(Aim of the task) Without including any picture, transcribe the entries below word for word.

(Provided data)
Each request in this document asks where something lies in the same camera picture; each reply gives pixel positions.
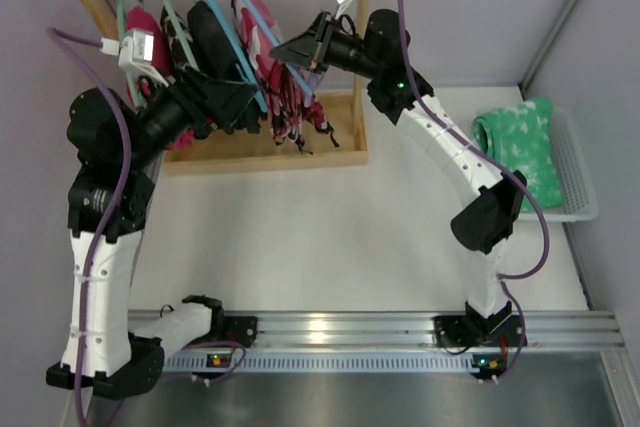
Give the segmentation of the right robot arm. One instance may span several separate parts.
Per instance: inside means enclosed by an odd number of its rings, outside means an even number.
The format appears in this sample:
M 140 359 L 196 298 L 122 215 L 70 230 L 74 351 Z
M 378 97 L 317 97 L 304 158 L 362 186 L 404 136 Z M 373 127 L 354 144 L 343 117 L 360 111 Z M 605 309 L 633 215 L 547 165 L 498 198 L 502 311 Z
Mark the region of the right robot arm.
M 270 54 L 309 73 L 335 67 L 367 79 L 376 110 L 438 165 L 462 205 L 450 229 L 468 261 L 462 269 L 465 311 L 435 319 L 437 343 L 445 349 L 499 344 L 515 324 L 514 304 L 499 277 L 522 204 L 518 186 L 524 177 L 504 174 L 474 154 L 470 139 L 448 118 L 434 88 L 406 64 L 410 34 L 396 11 L 374 11 L 363 35 L 347 33 L 342 22 L 323 11 L 306 31 L 273 47 Z

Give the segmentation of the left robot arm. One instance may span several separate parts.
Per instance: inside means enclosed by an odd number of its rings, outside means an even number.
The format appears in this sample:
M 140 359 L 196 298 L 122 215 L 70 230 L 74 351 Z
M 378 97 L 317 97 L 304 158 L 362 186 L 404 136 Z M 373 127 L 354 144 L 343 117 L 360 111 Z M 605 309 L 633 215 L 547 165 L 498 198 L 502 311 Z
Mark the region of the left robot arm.
M 189 295 L 150 326 L 131 329 L 131 281 L 155 189 L 148 168 L 183 133 L 205 138 L 233 125 L 256 91 L 252 83 L 187 68 L 138 111 L 102 82 L 74 99 L 67 129 L 80 162 L 68 193 L 73 307 L 67 346 L 47 370 L 48 385 L 88 388 L 114 401 L 143 395 L 167 358 L 223 333 L 222 303 L 205 295 Z

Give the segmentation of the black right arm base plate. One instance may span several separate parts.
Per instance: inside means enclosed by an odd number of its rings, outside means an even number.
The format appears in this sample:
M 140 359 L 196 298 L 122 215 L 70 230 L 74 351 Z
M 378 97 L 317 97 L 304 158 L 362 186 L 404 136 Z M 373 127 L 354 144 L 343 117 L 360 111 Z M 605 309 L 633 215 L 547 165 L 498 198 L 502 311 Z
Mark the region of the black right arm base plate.
M 490 333 L 482 333 L 463 315 L 436 316 L 433 325 L 436 345 L 451 353 L 471 348 L 517 347 L 523 333 L 521 319 L 515 315 Z

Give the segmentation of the pink floral trousers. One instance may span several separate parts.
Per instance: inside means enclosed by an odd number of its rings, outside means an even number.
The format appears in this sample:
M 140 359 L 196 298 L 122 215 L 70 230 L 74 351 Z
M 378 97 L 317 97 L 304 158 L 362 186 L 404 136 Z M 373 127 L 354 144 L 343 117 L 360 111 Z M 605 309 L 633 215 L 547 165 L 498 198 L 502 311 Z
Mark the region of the pink floral trousers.
M 279 25 L 263 0 L 251 0 L 278 41 L 283 41 Z M 304 94 L 285 64 L 270 56 L 272 49 L 253 15 L 242 0 L 231 0 L 233 22 L 236 34 L 242 43 L 244 53 L 253 67 L 259 86 L 267 104 L 267 113 L 258 116 L 254 102 L 244 111 L 234 129 L 258 134 L 262 126 L 269 128 L 275 144 L 289 140 L 298 150 L 306 153 L 304 124 L 309 123 L 315 131 L 329 137 L 335 148 L 340 144 L 335 138 L 335 129 L 329 122 L 322 104 L 317 97 L 310 105 L 304 105 Z

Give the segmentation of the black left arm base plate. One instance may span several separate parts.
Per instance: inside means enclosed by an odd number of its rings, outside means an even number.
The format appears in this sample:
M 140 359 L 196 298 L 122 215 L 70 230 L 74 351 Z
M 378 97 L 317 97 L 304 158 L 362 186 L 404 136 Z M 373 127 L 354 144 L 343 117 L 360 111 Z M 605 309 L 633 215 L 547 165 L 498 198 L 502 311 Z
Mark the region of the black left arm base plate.
M 256 316 L 231 315 L 214 321 L 211 339 L 234 341 L 249 348 L 254 344 L 257 333 L 258 318 Z

(Task solution)
Each request in this document asks where something lies in the same camera picture; each reply gives pixel positions.
Give the segmentation of the right robot arm. One instance may span several separate parts.
Per instance: inside means enclosed by an odd number of its rings, outside means an even number.
The format appears in this sample:
M 140 359 L 196 298 L 122 215 L 70 230 L 74 351 Z
M 378 97 L 317 97 L 304 158 L 362 186 L 404 136 Z M 373 127 L 354 144 L 343 117 L 360 111 Z M 605 309 L 633 215 L 547 165 L 498 198 L 502 311 Z
Mark the region of the right robot arm.
M 270 54 L 309 73 L 335 67 L 367 79 L 376 110 L 438 165 L 462 205 L 450 229 L 468 261 L 462 269 L 465 311 L 435 319 L 437 343 L 445 349 L 499 344 L 515 324 L 514 304 L 499 277 L 522 204 L 518 186 L 524 177 L 504 174 L 474 154 L 470 139 L 448 118 L 434 88 L 406 64 L 410 34 L 396 11 L 374 11 L 363 35 L 347 33 L 342 22 L 323 11 L 306 31 L 273 47 Z

Give the segmentation of the left robot arm. One instance may span several separate parts.
Per instance: inside means enclosed by an odd number of its rings, outside means an even number.
The format appears in this sample:
M 140 359 L 196 298 L 122 215 L 70 230 L 74 351 Z
M 378 97 L 317 97 L 304 158 L 362 186 L 404 136 Z M 373 127 L 354 144 L 343 117 L 360 111 Z M 605 309 L 633 215 L 547 165 L 498 198 L 502 311 Z
Mark the region of the left robot arm.
M 189 295 L 150 326 L 131 329 L 131 281 L 155 189 L 148 168 L 183 133 L 205 138 L 233 125 L 256 91 L 252 83 L 187 68 L 138 111 L 102 82 L 74 99 L 67 129 L 80 162 L 68 193 L 73 307 L 67 346 L 47 370 L 48 385 L 88 388 L 114 401 L 143 395 L 167 358 L 223 333 L 222 303 L 205 295 Z

Give the segmentation of the black right arm base plate. One instance may span several separate parts.
Per instance: inside means enclosed by an odd number of its rings, outside means an even number.
The format appears in this sample:
M 140 359 L 196 298 L 122 215 L 70 230 L 74 351 Z
M 378 97 L 317 97 L 304 158 L 362 186 L 404 136 Z M 373 127 L 354 144 L 343 117 L 360 111 Z M 605 309 L 633 215 L 547 165 L 498 198 L 502 311 Z
Mark the region of the black right arm base plate.
M 490 333 L 482 333 L 463 315 L 436 316 L 433 325 L 436 345 L 451 353 L 471 348 L 517 347 L 523 333 L 521 319 L 515 315 Z

Give the segmentation of the pink floral trousers. One instance may span several separate parts.
Per instance: inside means enclosed by an odd number of its rings, outside means an even number.
The format appears in this sample:
M 140 359 L 196 298 L 122 215 L 70 230 L 74 351 Z
M 378 97 L 317 97 L 304 158 L 362 186 L 404 136 Z M 373 127 L 354 144 L 343 117 L 360 111 Z M 605 309 L 633 215 L 547 165 L 498 198 L 502 311 Z
Mark the region of the pink floral trousers.
M 279 25 L 263 0 L 251 0 L 278 41 L 283 41 Z M 304 94 L 285 64 L 270 56 L 272 49 L 253 15 L 242 0 L 231 0 L 233 22 L 236 34 L 242 43 L 244 53 L 253 67 L 259 86 L 267 104 L 267 113 L 258 116 L 254 102 L 244 111 L 234 129 L 258 134 L 262 126 L 269 128 L 275 144 L 289 140 L 298 150 L 306 153 L 304 124 L 309 123 L 315 131 L 329 137 L 335 148 L 340 144 L 335 138 L 335 129 L 329 122 L 322 104 L 317 97 L 310 105 L 304 105 Z

Give the segmentation of the black left arm base plate. One instance may span several separate parts.
Per instance: inside means enclosed by an odd number of its rings, outside means an even number.
The format appears in this sample:
M 140 359 L 196 298 L 122 215 L 70 230 L 74 351 Z
M 378 97 L 317 97 L 304 158 L 362 186 L 404 136 Z M 373 127 L 354 144 L 343 117 L 360 111 Z M 605 309 L 633 215 L 547 165 L 498 198 L 502 311 Z
Mark the region of the black left arm base plate.
M 256 316 L 231 315 L 214 321 L 211 339 L 234 341 L 249 348 L 254 344 L 257 333 L 258 318 Z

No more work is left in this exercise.